Goodblock, like AdReplacer before it, is likely to invite criticism from those who view ad-blocking as a threat to small, advertising-dependent online publishers. Yet these tools debuting within a few days of each other shows that this is likely the way forward. Businesses aren’t content with blocking ads; they want to replace them with something they, and hopefully their users, think is better.

Facebook and Apple hit snags with news publishing strategies

It’s hard enough to produce the news, but making money from it is an entirely different challenge — one that many of the largest publishers were happy to let the likes of Facebook and Apple help out with.

For Apple, it seems that publishers have yet to see any increased benefits traffic to their own sites, or any additional money generated via ads running alongside articles hosted through Apple’s News app. Ads are something of a necessary evil when it comes online publishing. While Facebook’s new publishing platform, Instant Articles, has had some success with reaching and engaging users, the ad restrictions placed on its 20 initial publishers have proven problematic.

Facebook is supposedly thinking hard about the ad regulations on the Instant Articles platform, according to a Wall Street Journal report last week. Currently, Instant Articles only allows a single large banner ad per 500 words–a far cry from the high-dollar ads that appear on publisher websites. Unsurprisingly, in a world where ad-blockers kill websites, publishers are pushing back.

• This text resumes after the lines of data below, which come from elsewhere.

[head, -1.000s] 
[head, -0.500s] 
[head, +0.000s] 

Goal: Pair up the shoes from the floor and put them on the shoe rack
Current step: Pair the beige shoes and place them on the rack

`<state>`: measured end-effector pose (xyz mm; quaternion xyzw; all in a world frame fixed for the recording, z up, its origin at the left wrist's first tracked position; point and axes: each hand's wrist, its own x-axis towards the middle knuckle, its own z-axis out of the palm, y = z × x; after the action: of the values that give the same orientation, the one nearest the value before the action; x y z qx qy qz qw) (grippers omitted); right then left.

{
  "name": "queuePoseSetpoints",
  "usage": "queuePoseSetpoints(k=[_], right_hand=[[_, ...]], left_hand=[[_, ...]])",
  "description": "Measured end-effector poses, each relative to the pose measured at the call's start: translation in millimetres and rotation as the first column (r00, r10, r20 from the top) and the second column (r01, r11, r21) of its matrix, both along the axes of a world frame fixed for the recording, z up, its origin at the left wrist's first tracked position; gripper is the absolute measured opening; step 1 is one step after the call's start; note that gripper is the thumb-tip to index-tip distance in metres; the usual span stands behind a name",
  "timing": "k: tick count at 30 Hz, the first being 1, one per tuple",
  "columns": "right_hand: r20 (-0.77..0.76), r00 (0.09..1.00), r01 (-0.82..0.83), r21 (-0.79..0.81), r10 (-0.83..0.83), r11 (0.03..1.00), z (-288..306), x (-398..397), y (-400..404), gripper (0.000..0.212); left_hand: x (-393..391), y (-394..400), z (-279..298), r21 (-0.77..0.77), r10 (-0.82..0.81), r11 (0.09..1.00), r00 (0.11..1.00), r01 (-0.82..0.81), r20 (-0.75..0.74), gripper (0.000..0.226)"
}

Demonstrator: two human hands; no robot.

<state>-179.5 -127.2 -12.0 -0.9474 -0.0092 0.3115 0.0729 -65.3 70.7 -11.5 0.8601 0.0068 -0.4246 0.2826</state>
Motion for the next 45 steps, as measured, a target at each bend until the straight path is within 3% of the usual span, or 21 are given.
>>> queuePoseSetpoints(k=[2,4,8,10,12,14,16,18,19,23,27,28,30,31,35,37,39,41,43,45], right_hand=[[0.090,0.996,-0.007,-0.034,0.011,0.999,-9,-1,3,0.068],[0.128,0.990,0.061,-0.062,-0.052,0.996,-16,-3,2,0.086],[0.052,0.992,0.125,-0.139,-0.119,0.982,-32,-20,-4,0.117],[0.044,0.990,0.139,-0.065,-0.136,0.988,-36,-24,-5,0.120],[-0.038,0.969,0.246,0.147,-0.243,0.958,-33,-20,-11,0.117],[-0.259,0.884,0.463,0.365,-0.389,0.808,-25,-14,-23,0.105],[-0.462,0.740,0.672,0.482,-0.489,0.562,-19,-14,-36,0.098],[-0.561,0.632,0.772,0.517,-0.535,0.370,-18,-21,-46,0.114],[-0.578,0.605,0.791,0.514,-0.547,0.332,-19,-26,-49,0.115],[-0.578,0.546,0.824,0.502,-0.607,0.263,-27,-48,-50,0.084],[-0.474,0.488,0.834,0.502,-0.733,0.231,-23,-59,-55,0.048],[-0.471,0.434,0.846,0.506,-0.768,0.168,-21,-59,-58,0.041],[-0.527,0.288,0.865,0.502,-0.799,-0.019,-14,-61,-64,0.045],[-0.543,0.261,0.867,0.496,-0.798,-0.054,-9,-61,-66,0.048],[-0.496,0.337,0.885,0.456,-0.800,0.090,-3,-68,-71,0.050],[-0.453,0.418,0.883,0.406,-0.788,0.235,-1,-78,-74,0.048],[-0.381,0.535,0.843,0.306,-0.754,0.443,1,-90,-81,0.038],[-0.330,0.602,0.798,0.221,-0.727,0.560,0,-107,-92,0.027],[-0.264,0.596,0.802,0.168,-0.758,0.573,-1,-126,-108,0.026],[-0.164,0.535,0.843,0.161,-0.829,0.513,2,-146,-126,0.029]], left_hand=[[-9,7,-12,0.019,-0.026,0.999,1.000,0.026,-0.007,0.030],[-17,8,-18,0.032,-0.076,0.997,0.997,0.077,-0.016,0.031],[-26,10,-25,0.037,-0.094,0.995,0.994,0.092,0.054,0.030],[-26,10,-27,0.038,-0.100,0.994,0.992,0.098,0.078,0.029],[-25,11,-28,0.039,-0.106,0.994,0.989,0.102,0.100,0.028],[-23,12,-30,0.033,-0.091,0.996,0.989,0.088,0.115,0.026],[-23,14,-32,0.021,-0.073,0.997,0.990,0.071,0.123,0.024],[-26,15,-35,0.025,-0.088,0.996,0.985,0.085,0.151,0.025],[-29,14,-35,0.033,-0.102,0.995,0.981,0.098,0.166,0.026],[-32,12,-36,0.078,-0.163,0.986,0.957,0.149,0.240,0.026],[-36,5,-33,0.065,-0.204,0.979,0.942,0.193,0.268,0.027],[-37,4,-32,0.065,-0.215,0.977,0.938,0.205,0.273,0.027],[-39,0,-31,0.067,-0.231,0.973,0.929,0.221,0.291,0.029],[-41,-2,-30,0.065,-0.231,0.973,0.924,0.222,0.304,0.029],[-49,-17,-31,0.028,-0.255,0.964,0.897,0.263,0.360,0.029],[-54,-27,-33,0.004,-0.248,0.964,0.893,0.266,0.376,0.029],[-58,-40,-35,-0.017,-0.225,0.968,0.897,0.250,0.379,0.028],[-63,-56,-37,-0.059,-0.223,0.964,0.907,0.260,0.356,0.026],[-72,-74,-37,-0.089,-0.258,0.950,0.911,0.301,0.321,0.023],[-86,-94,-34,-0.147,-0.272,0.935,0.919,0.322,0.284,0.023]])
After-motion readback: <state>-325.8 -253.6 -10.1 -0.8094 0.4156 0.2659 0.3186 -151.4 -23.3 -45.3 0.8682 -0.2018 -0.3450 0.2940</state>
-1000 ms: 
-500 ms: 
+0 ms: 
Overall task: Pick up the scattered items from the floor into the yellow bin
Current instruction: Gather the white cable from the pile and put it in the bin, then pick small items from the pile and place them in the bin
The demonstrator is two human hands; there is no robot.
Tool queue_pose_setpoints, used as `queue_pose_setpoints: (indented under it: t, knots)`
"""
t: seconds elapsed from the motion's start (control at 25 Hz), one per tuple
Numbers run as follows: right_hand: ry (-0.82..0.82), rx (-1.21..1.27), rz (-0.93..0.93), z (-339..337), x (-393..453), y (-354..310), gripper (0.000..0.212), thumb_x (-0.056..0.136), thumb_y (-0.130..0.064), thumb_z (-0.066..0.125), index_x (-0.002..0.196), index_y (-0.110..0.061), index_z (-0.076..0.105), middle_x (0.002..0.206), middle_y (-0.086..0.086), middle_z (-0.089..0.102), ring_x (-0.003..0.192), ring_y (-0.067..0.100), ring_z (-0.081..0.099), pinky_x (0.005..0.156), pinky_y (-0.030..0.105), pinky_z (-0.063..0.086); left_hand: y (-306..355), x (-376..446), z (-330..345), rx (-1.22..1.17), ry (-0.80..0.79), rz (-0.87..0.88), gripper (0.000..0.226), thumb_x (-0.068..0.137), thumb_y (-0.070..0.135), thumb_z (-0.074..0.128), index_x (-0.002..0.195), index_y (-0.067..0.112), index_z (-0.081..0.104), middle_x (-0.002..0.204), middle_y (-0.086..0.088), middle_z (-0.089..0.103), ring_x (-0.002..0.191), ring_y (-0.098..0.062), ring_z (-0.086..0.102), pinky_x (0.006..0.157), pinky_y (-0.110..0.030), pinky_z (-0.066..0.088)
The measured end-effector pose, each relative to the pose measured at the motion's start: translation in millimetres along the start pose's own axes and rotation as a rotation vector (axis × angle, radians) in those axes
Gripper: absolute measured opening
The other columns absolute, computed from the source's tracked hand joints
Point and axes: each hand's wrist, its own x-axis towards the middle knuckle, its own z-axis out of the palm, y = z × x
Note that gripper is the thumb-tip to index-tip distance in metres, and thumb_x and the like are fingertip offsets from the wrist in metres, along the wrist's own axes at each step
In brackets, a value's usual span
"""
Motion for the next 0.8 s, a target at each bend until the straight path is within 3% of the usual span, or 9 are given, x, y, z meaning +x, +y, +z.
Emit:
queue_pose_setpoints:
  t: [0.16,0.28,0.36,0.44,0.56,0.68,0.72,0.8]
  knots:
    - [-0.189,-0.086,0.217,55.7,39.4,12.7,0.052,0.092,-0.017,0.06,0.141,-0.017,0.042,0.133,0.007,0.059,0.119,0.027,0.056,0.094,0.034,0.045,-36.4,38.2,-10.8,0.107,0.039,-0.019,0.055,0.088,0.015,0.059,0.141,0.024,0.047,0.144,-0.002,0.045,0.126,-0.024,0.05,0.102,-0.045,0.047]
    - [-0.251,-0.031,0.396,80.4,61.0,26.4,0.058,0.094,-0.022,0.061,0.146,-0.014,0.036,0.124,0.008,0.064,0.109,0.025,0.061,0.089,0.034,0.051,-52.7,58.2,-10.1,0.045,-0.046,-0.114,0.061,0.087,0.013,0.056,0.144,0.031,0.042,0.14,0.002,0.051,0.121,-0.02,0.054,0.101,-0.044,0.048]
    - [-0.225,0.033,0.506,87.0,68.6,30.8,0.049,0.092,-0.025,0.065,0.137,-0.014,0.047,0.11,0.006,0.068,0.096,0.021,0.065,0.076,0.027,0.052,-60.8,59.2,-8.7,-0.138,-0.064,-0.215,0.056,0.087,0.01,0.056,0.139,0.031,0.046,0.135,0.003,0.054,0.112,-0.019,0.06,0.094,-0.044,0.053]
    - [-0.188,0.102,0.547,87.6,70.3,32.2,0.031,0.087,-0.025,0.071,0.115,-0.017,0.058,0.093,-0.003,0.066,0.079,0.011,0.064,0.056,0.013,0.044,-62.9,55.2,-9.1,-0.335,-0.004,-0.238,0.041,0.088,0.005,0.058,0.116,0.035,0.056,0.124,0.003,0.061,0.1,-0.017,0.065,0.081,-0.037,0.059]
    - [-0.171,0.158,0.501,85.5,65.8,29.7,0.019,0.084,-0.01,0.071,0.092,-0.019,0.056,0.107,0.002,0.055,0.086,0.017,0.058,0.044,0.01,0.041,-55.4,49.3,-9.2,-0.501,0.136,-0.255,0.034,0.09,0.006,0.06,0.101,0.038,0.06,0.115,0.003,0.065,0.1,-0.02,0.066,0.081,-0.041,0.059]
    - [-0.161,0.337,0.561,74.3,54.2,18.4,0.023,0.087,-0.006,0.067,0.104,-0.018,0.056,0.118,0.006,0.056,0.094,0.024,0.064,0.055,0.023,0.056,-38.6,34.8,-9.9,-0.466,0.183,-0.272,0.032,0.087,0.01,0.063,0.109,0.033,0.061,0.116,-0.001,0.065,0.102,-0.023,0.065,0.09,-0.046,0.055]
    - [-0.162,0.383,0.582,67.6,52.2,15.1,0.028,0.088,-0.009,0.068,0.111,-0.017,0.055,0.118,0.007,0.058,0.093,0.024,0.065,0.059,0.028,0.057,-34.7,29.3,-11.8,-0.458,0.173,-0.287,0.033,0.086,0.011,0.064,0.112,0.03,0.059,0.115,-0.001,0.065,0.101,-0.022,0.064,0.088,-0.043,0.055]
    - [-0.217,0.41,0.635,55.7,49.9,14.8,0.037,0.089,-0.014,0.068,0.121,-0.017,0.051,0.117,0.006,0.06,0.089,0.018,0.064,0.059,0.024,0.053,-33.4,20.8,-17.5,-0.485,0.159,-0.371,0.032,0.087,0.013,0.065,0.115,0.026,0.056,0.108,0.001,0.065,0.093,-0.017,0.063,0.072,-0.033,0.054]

Early number indicate that engagement is high and that user experience is better on mobile using Instant Articles than it is on your average mobile-friendly publisher website. Instant Articles (IA) lets publishers tap Facebook’s massive audiences faster and with better engagement and retention, but the problem is that the ad revenue on Instant Articles pales in comparison to what publishers can achieve on their own website. Without the interference of ad-blockers, anyway.

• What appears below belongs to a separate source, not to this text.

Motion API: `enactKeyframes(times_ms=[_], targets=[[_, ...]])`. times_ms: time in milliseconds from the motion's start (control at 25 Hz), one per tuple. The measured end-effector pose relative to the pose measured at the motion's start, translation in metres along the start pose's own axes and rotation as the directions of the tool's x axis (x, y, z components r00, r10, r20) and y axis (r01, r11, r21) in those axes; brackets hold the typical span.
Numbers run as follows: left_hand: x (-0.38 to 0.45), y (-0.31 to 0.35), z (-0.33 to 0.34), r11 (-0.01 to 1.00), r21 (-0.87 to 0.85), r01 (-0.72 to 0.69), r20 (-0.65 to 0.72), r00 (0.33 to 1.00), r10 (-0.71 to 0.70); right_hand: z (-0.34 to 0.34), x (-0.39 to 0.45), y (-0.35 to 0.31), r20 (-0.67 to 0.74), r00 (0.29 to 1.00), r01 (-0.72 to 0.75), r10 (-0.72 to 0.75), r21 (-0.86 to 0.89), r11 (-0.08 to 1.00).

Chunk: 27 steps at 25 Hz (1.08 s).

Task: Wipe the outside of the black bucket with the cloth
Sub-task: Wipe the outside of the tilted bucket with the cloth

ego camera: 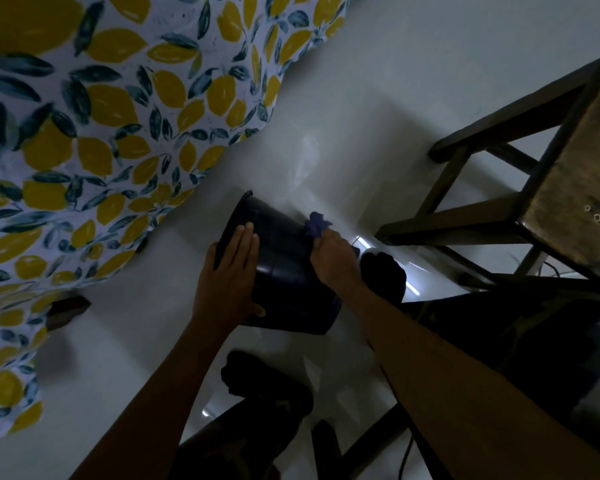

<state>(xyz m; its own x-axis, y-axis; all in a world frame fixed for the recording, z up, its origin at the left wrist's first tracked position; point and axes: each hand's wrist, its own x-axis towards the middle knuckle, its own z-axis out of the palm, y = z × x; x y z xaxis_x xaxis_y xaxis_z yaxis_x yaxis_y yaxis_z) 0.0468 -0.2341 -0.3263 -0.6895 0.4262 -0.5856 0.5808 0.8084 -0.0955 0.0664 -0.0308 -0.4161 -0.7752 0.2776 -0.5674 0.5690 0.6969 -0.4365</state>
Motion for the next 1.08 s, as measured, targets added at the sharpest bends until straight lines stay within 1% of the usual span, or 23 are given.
enactKeyframes(times_ms=[80, 120, 200, 240, 280, 320, 360, 400, 440, 480, 520, 560, 600, 640, 720, 760, 800, 840, 920, 960, 1000, 1040, 1080], targets=[[0.001, -0.001, 0.002, 1.000, -0.005, -0.001, -0.011, 1.000, 0.001, 0.009, -0.044, 0.007, -0.132, 0.989, 0.071, -0.063, 0.063, 0.995], [0.000, 0.000, 0.003, 1.000, -0.003, -0.002, -0.011, 1.000, 0.002, 0.016, -0.068, 0.007, -0.173, 0.980, 0.113, -0.103, 0.053, 0.992], [-0.004, 0.000, 0.003, 1.000, -0.008, 0.002, -0.009, 1.000, -0.002, 0.019, -0.096, 0.006, -0.167, 0.963, 0.218, -0.213, 0.011, 0.976], [-0.005, -0.001, 0.004, 1.000, -0.006, 0.000, -0.019, 1.000, 0.000, 0.014, -0.093, 0.004, -0.161, 0.958, 0.242, -0.239, -0.004, 0.970], [-0.006, -0.001, 0.004, 1.000, 0.002, -0.006, -0.025, 1.000, 0.006, 0.013, -0.075, 0.004, -0.148, 0.962, 0.231, -0.231, -0.018, 0.973], [-0.007, 0.000, 0.005, 1.000, 0.005, -0.009, -0.027, 1.000, 0.009, 0.008, -0.049, 0.004, -0.084, 0.982, 0.168, -0.169, -0.015, 0.986], [-0.008, 0.001, 0.005, 1.000, 0.001, -0.008, -0.028, 1.000, 0.008, -0.001, -0.020, 0.002, 0.004, 0.997, 0.073, -0.073, -0.011, 0.997], [-0.009, 0.001, 0.006, 1.000, -0.007, -0.005, -0.026, 1.000, 0.005, -0.008, 0.004, 0.001, 0.092, 0.996, -0.020, 0.019, 0.007, 1.000], [-0.009, 0.002, 0.007, 1.000, -0.012, 0.002, -0.032, 0.999, -0.003, -0.010, 0.017, 0.001, 0.168, 0.982, -0.086, 0.081, 0.025, 0.996], [-0.009, 0.001, 0.008, 1.000, -0.011, 0.012, -0.029, 1.000, -0.012, -0.007, 0.019, -0.002, 0.169, 0.981, -0.105, 0.099, 0.028, 0.994], [-0.011, 0.002, 0.009, 1.000, -0.012, 0.018, -0.022, 1.000, -0.018, -0.002, 0.008, -0.005, 0.084, 0.993, -0.081, 0.079, 0.022, 0.996], [-0.013, 0.002, 0.012, 1.000, -0.013, 0.019, -0.028, 0.999, -0.020, 0.006, -0.014, -0.004, -0.042, 0.999, -0.025, 0.026, 0.018, 1.000], [-0.015, 0.002, 0.015, 1.000, -0.012, 0.017, -0.042, 0.999, -0.017, 0.016, -0.042, -0.004, -0.134, 0.990, 0.044, -0.042, 0.013, 0.999], [-0.017, 0.002, 0.016, 1.000, -0.008, 0.015, -0.047, 0.999, -0.016, 0.024, -0.071, -0.003, -0.187, 0.976, 0.110, -0.109, -0.003, 0.994], [-0.022, 0.003, 0.018, 1.000, -0.014, 0.018, -0.044, 0.999, -0.019, 0.034, -0.108, 0.004, -0.191, 0.956, 0.219, -0.224, -0.049, 0.975], [-0.025, 0.004, 0.020, 1.000, -0.022, 0.020, -0.052, 0.998, -0.021, 0.032, -0.107, 0.007, -0.203, 0.946, 0.247, -0.254, -0.058, 0.967], [-0.027, 0.004, 0.022, 0.999, -0.026, 0.019, -0.060, 0.998, -0.020, 0.030, -0.093, 0.009, -0.193, 0.952, 0.232, -0.239, -0.058, 0.971], [-0.028, 0.005, 0.021, 0.999, -0.028, 0.016, -0.051, 0.999, -0.017, 0.024, -0.071, 0.008, -0.161, 0.969, 0.181, -0.186, -0.044, 0.983], [-0.028, 0.006, 0.021, 0.999, -0.028, 0.019, -0.055, 0.998, -0.020, 0.008, -0.020, 0.006, -0.058, 0.998, 0.034, -0.035, -0.018, 0.999], [-0.026, 0.005, 0.021, 0.999, -0.025, 0.024, -0.065, 0.998, -0.026, 0.004, -0.005, 0.006, -0.041, 0.999, -0.017, 0.018, 0.006, 1.000], [-0.024, 0.005, 0.020, 0.999, -0.025, 0.028, -0.063, 0.998, -0.030, 0.005, -0.001, 0.004, -0.085, 0.996, -0.022, 0.024, 0.018, 1.000], [-0.024, 0.005, 0.021, 0.999, -0.030, 0.024, -0.062, 0.998, -0.026, 0.012, -0.011, 0.003, -0.166, 0.986, 0.017, -0.012, 0.028, 0.999], [-0.025, 0.006, 0.023, 0.999, -0.035, 0.021, -0.071, 0.997, -0.023, 0.020, -0.031, 0.003, -0.219, 0.974, 0.063, -0.055, 0.030, 0.998]])
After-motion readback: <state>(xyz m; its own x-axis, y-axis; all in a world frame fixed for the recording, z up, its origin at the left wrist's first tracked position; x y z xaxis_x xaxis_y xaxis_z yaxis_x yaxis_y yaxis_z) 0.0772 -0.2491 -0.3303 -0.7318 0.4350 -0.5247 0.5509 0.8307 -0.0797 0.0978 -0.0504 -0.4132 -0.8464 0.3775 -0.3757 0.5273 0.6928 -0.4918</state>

The tensions here are obvious: Facebook wants IA to do well — it wants the user experience to be stellar and for people to come to the app often and it knows that most people hate ads. Publishers want eyes on their content, but they also need ad money to sustain operations. Advertisers want to keep ad budgets low. Clearly something’s gotta give, right?

“Instant Articles is fairly new,” says Forrester analyst Erna Alfred Liousas. “Given the benefits Facebook sees from rich media, it appeared odd they wouldn’t allow rich media ads in Instant Articles. I believe they are revisiting that point. Providing publishers with an environment that mirrors the formats generating success on their websites is a much needed change.”

Facebook’s Instant Articles product manager Michael Reckhow told WSJ that Facebook will be working with publishers to balance their advertising needs with user experience. He didn’t give much in the way of details, but Michael Jude, Frost & Sullivan’s Stratecast Consumer Communication Services Research Manager, postulates that Facebook is likely already overhauling their ad strategy.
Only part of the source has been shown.